Wer Slipknot kennt, kennt auch den Titel des noch aktuellen Albums der Band. Dass es das letzte sein könnte, war bei der Veröffentlichung vor zwei Jahren aber noch nicht abzusehen. Jetzt hat sich jedoch alles geändert, der Tod des Bassisten Paul Gray vor ziemlich genau einem Monat hat die übrigen Mitglieder hart getroffen.

Ablenkung (oder Therapie?) suchen sie jetzt in ihren anderen, schon früher bestehenden Bandprojekten: Drummer Joey Jordison (meiner Meinung nach einer der Besten seines Faches) konzentriert sich auf die Murderdolls und Corey Taylor tourt mit Stone Sour in der Weltgeschichte umher. Ob sie jemals wieder zusammenfinden werden, ließ er in einem Interview mit Laut.de offen.
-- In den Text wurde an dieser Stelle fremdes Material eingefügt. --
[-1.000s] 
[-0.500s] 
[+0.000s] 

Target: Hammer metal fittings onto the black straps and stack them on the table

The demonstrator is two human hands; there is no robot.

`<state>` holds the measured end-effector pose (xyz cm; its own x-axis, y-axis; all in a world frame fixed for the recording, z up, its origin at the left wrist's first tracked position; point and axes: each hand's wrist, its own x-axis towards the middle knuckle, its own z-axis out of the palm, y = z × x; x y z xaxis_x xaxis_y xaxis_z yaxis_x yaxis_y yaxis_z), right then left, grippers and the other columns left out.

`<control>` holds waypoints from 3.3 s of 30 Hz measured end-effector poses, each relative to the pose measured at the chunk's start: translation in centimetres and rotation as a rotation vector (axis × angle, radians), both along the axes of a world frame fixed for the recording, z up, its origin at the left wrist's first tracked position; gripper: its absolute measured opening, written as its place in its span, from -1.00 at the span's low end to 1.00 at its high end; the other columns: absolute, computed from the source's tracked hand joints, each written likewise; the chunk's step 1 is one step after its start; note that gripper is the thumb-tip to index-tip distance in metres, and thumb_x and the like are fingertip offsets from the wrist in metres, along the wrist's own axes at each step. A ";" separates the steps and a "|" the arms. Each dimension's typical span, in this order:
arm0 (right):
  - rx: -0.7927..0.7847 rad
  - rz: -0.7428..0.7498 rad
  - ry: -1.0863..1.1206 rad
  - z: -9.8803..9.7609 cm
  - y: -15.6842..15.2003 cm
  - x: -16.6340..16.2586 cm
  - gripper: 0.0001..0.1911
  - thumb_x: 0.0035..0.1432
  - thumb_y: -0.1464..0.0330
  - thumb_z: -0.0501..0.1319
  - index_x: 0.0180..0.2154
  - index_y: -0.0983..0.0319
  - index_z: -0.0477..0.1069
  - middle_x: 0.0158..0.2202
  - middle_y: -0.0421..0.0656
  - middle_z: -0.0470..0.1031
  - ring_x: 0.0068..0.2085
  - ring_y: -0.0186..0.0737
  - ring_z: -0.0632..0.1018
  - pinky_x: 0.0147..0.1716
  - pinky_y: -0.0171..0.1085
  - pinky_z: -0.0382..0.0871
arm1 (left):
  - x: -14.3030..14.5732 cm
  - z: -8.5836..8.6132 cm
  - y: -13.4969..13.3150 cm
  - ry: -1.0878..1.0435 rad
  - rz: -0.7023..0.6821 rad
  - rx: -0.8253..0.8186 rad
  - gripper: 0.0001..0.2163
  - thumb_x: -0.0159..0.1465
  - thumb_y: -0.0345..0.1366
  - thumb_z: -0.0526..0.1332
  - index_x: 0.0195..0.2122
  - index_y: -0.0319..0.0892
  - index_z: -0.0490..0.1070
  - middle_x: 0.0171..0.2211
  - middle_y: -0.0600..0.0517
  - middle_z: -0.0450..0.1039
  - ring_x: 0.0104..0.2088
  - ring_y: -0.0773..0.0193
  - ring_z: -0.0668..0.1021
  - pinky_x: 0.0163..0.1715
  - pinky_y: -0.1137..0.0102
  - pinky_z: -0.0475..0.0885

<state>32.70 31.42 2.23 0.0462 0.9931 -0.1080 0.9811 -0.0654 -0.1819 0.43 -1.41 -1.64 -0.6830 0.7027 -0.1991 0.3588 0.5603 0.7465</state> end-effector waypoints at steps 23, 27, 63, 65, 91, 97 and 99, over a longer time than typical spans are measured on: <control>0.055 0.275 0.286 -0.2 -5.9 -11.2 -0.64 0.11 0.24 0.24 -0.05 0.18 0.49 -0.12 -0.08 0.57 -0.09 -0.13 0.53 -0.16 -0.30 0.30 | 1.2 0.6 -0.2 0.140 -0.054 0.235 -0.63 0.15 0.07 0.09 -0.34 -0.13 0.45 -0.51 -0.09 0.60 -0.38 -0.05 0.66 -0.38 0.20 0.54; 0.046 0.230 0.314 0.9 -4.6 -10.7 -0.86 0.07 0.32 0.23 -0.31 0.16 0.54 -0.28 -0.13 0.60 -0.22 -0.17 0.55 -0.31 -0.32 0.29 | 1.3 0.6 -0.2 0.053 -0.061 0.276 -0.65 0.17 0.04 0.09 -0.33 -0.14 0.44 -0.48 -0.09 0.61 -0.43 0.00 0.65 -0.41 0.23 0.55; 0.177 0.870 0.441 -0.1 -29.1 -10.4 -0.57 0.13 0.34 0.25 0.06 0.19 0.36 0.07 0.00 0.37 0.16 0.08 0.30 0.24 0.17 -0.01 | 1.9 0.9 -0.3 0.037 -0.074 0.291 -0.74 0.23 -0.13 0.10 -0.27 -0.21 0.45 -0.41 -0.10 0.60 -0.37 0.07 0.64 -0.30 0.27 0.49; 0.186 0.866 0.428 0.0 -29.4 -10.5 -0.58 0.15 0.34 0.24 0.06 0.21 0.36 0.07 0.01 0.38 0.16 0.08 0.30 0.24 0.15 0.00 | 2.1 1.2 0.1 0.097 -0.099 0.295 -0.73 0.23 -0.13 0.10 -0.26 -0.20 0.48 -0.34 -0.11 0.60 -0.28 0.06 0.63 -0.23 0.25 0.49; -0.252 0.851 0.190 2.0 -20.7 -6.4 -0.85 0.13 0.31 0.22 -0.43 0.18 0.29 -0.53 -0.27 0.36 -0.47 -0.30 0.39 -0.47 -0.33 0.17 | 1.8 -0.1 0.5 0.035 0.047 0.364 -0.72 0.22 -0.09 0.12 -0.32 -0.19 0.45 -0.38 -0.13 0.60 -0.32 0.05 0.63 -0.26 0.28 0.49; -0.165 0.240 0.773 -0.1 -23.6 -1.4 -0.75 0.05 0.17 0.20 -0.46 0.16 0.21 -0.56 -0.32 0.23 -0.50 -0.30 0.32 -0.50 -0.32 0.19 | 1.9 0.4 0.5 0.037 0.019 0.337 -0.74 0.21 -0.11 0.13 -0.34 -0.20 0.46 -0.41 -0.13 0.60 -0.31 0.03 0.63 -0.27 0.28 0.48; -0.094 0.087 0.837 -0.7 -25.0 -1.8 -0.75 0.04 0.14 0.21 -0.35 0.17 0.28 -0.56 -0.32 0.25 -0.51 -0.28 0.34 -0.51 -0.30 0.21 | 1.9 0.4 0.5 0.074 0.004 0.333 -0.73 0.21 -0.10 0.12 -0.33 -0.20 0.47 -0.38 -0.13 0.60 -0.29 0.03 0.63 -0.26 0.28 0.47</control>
Ich glaube allerdings, dass „All Hope Is Gone“ nun das letzte Slipknot-Album war. Natürlich werden in Bands manchmal die ein oder anderen Mitglieder ersetzt oder ausgetauscht. Wenn aber ein Mitglied stirbt ist das immer tragisch, für Fans und Kollegen gleichermaßen. Außerdem ist Slipknot keine Band wie jede andere – da passt nicht jeder rein. Meine Meinung: Schade drum. Slipknot war immer für Provokationen gut – oberflächlich betrachtet. Blickte man hinter die Fassade bzw. die Masken und hörte man genauer hin, war Slipknot sicherlich eine der besten Bands in der jüngeren Geschichte.